Bisakah saya melakukan retrofit pusat data yang sudah ada ke 800V DC?

Ya, tapi ini adalah proyek besar. Anda perlu mengganti tahap trafo/penyearah baris dengan trafo solid-state atau penyearah industri, memasang busway DC, dan mengganti PSU tingkat rak dengan konverter bus input 800V. Penerapan Greenfield jauh lebih mudah secara ekonomi.

Kapan 800V DC menjadi standar?

Hyperscaler memulai penerapan 800V DC yang berarti pada paruh kedua tahun 2026. Survei analis industri menunjukkan penerapan yang lebih luas di seluruh kolokasi dan perusahaan hingga tahun 2027–2030, yang dibatasi oleh siklus penyegaran perangkat keras dan ketersediaan rantai pasokan.

Siapa pemasok utama 800V DC yang harus diperhatikan?

Di sisi infrastruktur tenaga listrik: Vertiv, Schneider Electric, Eaton, Delta.
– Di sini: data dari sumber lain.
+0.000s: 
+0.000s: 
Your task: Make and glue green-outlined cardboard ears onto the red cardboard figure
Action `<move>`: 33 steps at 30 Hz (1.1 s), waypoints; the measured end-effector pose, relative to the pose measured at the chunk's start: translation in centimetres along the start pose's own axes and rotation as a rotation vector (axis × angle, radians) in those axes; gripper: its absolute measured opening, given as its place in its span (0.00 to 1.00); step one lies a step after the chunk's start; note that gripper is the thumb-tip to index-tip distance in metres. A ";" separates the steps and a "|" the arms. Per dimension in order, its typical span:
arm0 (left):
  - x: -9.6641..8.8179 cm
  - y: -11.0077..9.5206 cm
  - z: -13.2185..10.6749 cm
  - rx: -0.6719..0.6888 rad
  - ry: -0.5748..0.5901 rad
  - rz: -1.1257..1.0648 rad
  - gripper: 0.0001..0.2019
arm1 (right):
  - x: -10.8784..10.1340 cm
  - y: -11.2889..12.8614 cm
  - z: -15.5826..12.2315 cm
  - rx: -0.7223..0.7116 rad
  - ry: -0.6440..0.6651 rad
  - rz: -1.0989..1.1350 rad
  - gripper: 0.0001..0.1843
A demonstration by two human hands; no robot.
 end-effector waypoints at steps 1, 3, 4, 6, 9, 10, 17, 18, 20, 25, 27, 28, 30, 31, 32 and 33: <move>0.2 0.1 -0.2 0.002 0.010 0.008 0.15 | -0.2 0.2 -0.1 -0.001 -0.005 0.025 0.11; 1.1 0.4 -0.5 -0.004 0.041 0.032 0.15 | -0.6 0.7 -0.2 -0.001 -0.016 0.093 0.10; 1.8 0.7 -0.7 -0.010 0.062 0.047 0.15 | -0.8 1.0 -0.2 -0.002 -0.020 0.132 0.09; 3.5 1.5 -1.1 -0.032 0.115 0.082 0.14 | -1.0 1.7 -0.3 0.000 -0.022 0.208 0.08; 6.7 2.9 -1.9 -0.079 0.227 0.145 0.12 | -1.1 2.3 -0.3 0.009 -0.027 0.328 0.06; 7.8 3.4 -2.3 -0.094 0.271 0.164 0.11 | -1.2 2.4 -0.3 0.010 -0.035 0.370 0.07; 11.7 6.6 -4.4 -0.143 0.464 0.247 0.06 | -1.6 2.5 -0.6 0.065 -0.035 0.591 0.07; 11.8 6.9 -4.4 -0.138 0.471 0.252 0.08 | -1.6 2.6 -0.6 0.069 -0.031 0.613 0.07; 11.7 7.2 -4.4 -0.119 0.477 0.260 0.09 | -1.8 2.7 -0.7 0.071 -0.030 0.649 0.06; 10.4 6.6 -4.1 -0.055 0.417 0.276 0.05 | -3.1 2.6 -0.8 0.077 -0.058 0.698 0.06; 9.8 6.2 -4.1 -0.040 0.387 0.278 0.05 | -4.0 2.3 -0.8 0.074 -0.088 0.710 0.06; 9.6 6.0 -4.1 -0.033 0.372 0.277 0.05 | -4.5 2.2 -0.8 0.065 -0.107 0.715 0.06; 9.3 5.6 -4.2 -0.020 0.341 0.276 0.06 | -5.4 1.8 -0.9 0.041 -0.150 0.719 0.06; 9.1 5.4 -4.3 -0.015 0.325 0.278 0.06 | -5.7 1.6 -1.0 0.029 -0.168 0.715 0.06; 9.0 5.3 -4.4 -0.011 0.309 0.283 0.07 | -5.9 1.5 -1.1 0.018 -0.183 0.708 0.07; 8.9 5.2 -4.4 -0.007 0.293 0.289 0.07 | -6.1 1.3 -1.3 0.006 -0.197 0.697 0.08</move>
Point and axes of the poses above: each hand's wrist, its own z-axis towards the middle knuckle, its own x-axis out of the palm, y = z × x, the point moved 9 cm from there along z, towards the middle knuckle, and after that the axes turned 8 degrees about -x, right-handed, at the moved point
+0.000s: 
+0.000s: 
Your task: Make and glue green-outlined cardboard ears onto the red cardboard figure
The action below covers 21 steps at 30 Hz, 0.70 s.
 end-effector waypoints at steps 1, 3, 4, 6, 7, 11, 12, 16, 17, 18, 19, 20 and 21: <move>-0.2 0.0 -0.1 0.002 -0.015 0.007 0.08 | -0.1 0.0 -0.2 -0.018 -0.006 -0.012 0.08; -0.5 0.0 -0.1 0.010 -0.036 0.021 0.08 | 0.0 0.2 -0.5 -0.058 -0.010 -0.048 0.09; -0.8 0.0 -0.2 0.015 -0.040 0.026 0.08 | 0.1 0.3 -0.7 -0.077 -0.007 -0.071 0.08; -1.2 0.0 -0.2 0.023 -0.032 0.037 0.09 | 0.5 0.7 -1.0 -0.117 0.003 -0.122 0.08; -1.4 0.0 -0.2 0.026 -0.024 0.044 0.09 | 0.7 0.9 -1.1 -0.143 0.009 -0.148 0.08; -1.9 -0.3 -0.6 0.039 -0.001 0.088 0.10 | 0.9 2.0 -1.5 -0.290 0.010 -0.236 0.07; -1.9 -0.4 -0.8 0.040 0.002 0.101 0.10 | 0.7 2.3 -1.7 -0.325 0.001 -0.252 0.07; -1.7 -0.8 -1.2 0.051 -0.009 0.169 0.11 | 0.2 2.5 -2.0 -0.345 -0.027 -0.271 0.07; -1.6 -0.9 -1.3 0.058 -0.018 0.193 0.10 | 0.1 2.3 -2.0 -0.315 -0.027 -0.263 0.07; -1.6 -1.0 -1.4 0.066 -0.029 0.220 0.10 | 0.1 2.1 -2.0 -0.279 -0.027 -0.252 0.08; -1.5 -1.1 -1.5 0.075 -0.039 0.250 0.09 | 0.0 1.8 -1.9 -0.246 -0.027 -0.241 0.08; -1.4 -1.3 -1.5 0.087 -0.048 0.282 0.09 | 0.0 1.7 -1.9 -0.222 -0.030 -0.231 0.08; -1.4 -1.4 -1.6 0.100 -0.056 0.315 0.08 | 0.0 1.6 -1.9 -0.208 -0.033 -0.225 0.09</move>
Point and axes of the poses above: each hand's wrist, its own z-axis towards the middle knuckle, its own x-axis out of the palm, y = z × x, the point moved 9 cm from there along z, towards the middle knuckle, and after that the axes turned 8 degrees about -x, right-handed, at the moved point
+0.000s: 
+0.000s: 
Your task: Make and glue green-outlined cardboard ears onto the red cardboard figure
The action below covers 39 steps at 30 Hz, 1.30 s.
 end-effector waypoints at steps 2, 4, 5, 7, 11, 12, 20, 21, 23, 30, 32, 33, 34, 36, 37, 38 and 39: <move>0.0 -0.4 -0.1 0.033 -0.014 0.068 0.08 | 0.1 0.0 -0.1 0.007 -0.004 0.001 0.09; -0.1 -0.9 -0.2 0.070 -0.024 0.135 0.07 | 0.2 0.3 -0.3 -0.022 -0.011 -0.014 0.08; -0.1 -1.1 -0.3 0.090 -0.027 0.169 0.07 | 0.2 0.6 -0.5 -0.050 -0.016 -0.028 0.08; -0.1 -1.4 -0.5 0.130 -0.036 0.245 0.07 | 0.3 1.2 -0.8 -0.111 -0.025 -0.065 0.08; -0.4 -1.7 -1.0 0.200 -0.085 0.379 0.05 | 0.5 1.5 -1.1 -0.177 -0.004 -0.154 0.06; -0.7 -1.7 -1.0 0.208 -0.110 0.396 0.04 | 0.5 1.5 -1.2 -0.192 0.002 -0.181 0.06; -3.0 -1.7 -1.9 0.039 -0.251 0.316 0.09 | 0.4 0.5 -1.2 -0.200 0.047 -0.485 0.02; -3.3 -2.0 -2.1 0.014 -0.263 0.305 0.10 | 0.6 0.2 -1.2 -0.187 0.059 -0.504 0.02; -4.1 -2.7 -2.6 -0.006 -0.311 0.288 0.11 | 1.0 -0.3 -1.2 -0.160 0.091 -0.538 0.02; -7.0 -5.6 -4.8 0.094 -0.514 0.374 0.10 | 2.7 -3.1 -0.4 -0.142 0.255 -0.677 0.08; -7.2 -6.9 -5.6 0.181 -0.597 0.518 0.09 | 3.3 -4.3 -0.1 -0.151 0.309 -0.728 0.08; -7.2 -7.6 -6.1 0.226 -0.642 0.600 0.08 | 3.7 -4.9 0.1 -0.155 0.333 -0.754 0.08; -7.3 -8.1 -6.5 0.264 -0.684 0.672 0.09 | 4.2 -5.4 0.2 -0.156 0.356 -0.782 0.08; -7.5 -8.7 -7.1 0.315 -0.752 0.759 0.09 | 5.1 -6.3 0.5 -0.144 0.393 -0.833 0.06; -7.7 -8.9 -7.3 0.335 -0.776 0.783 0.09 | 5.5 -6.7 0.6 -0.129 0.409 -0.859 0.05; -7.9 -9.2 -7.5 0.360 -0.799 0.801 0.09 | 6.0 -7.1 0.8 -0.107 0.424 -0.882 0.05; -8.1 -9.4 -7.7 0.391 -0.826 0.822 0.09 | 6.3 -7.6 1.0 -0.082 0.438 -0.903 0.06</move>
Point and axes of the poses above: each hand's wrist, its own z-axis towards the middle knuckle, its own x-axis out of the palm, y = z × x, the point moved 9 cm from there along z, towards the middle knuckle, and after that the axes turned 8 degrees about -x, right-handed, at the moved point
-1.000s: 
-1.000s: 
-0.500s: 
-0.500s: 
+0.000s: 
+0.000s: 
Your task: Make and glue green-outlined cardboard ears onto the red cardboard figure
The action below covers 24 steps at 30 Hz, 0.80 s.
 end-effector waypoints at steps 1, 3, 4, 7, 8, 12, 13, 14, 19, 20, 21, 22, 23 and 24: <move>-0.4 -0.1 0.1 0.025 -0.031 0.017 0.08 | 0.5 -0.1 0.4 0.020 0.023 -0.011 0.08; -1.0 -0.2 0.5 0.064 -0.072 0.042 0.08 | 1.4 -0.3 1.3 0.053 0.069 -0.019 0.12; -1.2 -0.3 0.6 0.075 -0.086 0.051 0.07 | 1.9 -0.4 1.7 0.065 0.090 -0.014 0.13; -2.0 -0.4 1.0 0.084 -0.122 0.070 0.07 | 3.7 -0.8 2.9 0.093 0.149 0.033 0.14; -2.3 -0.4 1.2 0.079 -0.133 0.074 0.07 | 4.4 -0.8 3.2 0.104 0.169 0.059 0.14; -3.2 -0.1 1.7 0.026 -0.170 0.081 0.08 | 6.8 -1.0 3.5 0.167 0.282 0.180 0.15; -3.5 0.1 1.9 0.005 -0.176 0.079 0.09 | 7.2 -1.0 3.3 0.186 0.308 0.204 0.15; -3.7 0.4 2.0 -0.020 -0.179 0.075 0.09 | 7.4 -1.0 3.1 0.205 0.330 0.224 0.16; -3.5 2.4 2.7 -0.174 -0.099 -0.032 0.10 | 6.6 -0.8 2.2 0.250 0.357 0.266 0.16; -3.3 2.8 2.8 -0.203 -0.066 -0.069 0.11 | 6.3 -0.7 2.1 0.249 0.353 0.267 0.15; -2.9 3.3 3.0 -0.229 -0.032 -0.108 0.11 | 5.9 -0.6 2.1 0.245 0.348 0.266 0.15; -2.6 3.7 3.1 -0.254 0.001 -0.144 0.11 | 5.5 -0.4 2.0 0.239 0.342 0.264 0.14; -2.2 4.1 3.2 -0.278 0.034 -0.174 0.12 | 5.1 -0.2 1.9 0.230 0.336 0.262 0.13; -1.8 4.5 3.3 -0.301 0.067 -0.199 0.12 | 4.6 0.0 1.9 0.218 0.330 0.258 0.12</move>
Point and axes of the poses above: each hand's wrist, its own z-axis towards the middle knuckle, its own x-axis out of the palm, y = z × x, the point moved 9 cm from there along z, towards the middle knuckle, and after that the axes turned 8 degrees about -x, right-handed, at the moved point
Di sisi semikonduktor: Texas Instruments, STMicroelectronics, Navitas Semiconductor, Infineon, Wolfspeed. NVIDIA mendefinisikan arsitektur referensi.

Intinya

800V DC bukanlah penyegaran kecil pada daya pusat data. Ini adalah perubahan struktural dalam skala yang sama dengan peralihan awal dari 12V ke 48V DC di dalam rak satu dekade lalu—kecuali fungsi pemaksaannya kali ini adalah beban kerja AI yang mendorong daya rak 25× lebih tinggi dalam tiga tahun, dari sekitar 40 kW di era Hopper menjadi satu megawatt dengan Rubin Ultra Kyber.

Bagi operator pusat data, hyperscaler, penyedia cloud AI, dan seluruh rantai pasokan elektronika daya, tahun 2026 adalah tahun peralihan 800V DC dari whitepaper dan desain referensi ke dalam rencana pengadaan dan jadwal konstruksi. Fasilitas yang dapat melakukan transisi ini dengan benar adalah fasilitas yang benar-benar dapat menerapkan perangkat keras AI generasi berikutnya. Mereka yang tidak menyadari bahwa infrastruktur fisik mereka telah menjadi hambatan dalam strategi komputasi mereka.